Lo que están haciendo con Pompeyo Audivert con El farmer también parece ir en esa dirección.

–Claro, primero lo hizo Andrés Rivera de una manera muy contundente. Construir o pensar a partir del mito de Rosas. La madre de Rosas dándole la teta a Lavalle y a Rosas al mismo tiempo: si eso no es mitológico, no sé qué lo sería.

¿Este es un proyecto más personal tuyo y de Pompeyo?

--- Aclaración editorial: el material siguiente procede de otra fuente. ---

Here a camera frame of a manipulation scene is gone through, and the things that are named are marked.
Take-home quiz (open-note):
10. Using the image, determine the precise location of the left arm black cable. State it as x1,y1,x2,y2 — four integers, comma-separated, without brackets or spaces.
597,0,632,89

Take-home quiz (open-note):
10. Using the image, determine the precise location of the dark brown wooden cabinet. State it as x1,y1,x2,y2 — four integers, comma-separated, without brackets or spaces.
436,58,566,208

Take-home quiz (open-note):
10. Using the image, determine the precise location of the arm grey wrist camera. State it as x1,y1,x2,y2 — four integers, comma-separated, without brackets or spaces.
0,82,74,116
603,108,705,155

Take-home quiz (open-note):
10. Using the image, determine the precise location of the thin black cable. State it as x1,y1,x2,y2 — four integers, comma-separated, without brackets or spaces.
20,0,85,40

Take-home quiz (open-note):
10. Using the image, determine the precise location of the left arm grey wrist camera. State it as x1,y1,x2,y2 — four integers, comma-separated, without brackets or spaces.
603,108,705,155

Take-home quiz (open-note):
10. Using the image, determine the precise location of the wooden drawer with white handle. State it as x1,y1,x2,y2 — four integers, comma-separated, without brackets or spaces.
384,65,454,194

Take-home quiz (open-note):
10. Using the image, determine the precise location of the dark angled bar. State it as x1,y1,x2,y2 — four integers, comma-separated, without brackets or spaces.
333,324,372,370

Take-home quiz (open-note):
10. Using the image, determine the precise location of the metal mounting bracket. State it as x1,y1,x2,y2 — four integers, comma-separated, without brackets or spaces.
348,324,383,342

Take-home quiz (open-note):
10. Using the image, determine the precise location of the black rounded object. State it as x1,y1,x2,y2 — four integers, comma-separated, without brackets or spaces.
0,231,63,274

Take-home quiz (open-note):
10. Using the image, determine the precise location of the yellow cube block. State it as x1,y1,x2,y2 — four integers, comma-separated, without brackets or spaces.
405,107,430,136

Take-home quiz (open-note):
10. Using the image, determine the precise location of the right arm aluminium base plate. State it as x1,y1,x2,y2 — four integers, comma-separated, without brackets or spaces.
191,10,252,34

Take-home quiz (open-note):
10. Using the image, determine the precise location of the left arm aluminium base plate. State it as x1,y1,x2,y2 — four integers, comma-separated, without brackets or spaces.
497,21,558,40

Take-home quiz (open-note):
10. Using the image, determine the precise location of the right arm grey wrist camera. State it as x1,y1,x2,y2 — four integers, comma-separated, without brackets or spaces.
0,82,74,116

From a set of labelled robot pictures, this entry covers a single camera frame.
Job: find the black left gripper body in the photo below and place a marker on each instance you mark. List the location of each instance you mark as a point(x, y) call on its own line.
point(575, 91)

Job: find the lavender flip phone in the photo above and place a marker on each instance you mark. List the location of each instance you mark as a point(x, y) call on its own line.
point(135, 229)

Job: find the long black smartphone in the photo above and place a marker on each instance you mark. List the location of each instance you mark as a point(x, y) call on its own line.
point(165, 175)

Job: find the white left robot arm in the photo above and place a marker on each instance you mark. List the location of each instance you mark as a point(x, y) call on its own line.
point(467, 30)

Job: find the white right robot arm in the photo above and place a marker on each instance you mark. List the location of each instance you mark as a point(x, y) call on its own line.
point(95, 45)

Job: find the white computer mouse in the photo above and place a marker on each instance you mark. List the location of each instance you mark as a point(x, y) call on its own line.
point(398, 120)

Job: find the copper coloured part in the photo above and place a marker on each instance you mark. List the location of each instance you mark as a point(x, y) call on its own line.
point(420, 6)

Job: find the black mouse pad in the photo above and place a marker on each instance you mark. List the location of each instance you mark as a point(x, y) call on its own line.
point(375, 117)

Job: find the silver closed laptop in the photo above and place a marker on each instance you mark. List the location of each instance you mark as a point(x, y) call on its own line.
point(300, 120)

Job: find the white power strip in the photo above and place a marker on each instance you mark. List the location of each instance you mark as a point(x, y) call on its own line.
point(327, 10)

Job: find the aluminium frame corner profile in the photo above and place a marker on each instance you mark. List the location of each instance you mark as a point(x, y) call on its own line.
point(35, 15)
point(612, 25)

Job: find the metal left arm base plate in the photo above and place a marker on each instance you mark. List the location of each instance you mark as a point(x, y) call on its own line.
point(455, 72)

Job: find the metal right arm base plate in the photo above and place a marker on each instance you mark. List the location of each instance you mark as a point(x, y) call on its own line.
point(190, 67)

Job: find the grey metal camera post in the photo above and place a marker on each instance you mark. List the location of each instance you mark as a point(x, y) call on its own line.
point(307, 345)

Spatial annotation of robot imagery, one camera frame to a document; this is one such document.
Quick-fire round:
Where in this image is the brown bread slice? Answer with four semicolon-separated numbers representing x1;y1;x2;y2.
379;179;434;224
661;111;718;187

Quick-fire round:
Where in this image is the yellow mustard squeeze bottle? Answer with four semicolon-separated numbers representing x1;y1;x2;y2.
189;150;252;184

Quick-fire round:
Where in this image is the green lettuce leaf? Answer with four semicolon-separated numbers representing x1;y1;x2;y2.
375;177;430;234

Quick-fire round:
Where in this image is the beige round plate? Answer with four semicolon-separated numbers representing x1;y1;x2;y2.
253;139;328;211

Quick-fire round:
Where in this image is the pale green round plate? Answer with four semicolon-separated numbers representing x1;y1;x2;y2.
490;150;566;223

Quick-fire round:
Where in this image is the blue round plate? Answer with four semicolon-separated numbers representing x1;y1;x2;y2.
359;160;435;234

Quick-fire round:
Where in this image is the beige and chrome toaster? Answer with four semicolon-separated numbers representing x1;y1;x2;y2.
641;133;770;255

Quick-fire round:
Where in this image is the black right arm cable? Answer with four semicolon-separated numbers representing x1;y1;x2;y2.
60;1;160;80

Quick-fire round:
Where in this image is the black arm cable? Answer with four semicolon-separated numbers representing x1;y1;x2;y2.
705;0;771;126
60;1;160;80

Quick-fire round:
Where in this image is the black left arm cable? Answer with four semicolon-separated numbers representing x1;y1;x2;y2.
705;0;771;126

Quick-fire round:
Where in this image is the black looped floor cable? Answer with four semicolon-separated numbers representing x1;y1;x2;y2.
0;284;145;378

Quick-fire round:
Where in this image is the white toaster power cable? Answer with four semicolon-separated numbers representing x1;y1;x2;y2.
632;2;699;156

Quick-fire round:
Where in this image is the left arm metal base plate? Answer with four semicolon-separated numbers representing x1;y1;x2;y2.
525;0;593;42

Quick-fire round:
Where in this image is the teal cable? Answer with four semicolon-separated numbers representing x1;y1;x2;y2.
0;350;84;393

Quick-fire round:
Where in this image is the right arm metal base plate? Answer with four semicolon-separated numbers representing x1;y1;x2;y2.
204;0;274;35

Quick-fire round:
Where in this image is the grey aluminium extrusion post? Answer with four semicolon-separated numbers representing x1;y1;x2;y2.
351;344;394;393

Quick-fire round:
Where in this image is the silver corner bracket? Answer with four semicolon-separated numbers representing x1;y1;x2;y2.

–Sí. Una vez nos cruzamos en la salida de un teatro, teníamos un amigo en común. Me contó que estaba haciendo una adaptación de El farmer para teatro. Yo le dije que me parecía una novela alucinante. A la semana nos reunimos a conversar. Teníamos una visión bastante similar del libro y de lo que podía ser una puesta conjunta. Y nos pusimos a trabajar, primero a leer el texto e incluso a ensayar, pero con las reformas del Teatro San Martín se demoró el proceso un año. Y ahora vamos a estrenar. Estamos muy contentos con la adaptación que hicimos. Esta idea de escindir a Rosas en dos cuerpos. Pompeyo me invitó a codirigirla de un modo muy generoso. Yo se que él tiene un conocimiento y un recorrido vastísimo del oficio de la dirección. Pero igualmente formé parte del proceso de dirección de la obra, de una cierta cosmovisión del material que fue compartida.

Esta idea de la dramaturgia del actor, si bien con un texto previo, pero fueron desde la actuación pensando hacia afuera.

–Sí, y Andrés Mangone apuntaló mucho en eso. Porque es muy difícil actuar y dirigir al mismo tiempo, por eso Andrés es también parte de esta dirección tripartita. Es una dramaturgia de los actores en este caso. Una actuación muy expresiva, además. En la obra hay muchos registros. Algo más formal y luego otra zona muy deforme. Me divierto mucho haciendo a Manuelita. Mi base está en el teatro, está en lo payasesco, lo grotesco, así que esto es también una vuelta sobre el principio.